Cycloptichorn wrote: Actually, it's nothing like that at all. That is probably the worst analogy for this war I've ever heard. If we had been pissed at the English, and their tyrannical polices, and France had invaded, conquered the English lords who were in America, and set up their own government to 'show us the way to liberty' life would have been much, much, much different.
The French (among other extremely helpful things)
bottled up the British Army at Yorktown making it possible for GW to lead his forces to beat the hell out of the British. I think the
English lords in America were in fact quite analogous to the bottled up British Army, including its lord-y generals, at Yorktown. The French objective to bottle up the British Army in America is surely analogous to our objective to bottle up (e.g., eradicate, defeat, disable, remove) the TMM in Iraq.
Cycloptichorn wrote: Noone in Iraq asked us to invade... there was no active rebellion before we got there. These people don't see us as saviors, they see us as invaders. Did we do a lot of good things for them? Yes. Have we done a lot of bad things for them? Yes.
We were in fact
asked by many Iraqis who fled the Saddam Hussein regime. Some Iraqis see us as saviors, some don't. "The jury is still out."
Cycloptichorn wrote: The situation is not as cut and dry as you think. I think you simply must be able to empathize with a common man, from a beat-down country, to understand people's motivations.

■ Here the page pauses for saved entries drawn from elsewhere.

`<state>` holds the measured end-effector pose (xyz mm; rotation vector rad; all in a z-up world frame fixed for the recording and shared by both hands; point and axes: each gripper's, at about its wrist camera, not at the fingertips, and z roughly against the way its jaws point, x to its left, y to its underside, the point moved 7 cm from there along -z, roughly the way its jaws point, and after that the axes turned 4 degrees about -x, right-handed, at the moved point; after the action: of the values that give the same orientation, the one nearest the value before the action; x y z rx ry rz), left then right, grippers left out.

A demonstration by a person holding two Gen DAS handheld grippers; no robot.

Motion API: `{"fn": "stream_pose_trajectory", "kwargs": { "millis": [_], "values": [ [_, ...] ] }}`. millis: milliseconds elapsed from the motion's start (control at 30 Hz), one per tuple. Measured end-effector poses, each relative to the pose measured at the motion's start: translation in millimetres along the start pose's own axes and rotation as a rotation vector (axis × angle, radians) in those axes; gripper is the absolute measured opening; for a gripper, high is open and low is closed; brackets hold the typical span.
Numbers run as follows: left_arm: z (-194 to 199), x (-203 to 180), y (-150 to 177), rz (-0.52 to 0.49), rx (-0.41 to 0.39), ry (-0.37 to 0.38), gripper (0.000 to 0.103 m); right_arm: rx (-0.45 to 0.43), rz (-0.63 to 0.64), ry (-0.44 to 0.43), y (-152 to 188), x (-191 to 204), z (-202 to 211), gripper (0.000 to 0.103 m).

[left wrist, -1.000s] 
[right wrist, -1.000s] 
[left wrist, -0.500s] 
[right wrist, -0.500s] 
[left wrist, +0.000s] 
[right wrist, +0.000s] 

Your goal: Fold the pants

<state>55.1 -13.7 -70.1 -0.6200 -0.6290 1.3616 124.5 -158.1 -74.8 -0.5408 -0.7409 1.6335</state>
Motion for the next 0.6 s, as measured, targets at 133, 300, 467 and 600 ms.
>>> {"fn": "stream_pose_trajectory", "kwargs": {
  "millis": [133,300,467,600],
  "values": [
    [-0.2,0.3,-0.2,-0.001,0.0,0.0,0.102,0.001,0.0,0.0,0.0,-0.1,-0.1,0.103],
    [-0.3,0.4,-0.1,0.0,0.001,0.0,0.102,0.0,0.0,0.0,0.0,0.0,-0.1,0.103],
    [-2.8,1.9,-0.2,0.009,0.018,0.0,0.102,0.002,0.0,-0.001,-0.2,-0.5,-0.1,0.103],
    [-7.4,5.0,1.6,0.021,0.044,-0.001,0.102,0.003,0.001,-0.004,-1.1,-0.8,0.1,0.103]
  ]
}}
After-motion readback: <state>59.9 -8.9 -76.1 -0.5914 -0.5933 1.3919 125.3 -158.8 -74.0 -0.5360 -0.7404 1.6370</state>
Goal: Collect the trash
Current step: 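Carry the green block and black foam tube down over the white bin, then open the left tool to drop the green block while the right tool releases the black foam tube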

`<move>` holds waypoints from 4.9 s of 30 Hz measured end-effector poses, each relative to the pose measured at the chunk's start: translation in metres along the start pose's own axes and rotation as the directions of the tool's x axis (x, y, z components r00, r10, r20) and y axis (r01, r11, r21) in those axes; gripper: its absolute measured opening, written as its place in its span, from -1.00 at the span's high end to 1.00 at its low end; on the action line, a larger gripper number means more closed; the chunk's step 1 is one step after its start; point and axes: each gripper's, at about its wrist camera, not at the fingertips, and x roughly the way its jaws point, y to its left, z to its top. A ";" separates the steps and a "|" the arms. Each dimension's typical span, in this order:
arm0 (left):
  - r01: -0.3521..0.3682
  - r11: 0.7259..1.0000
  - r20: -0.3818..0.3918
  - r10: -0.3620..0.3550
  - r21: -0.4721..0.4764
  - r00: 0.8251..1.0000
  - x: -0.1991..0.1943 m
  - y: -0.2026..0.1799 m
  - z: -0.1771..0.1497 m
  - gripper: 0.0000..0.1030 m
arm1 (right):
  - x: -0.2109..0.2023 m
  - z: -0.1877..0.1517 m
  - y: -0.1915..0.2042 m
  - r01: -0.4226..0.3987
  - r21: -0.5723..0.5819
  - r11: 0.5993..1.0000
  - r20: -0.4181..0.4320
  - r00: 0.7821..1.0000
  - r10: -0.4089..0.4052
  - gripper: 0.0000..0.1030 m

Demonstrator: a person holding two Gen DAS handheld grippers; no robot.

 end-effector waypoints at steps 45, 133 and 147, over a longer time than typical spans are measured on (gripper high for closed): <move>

The truth of the situation is somewhere inbetween our views. Some terrorists are bad people, some have been pushed to do it by their teachings, some have been pushed into it by us. We must address the totality of the situation in order to solve the problem of terrorism, not simply assume they are all evil people.
I think all people who repeatedly threaten to perpetrate and repeatedly do perpetrate the murder and maiming of innocent people as a way to solve their particular problems (no matter how severe those problems may be) are evil, and have thereby forfeited any claim to our or anyone else's sympathy or empathy.
By
innocent people I mean those people who are not threatening to perpetrate bodily harm to anyone, and are not actually perpetrating bodily harm to anyone,
except to defend themselves against such threatened or actual bodily harm.
I do not buy the evolving so-called wisdom that people are not responsible for the consequences of their actions, if they have been previously abused. Most such abused people respond to such abusive treatment by making extra efforts to eradicate the abusive treatment and not to eradicate innocent people.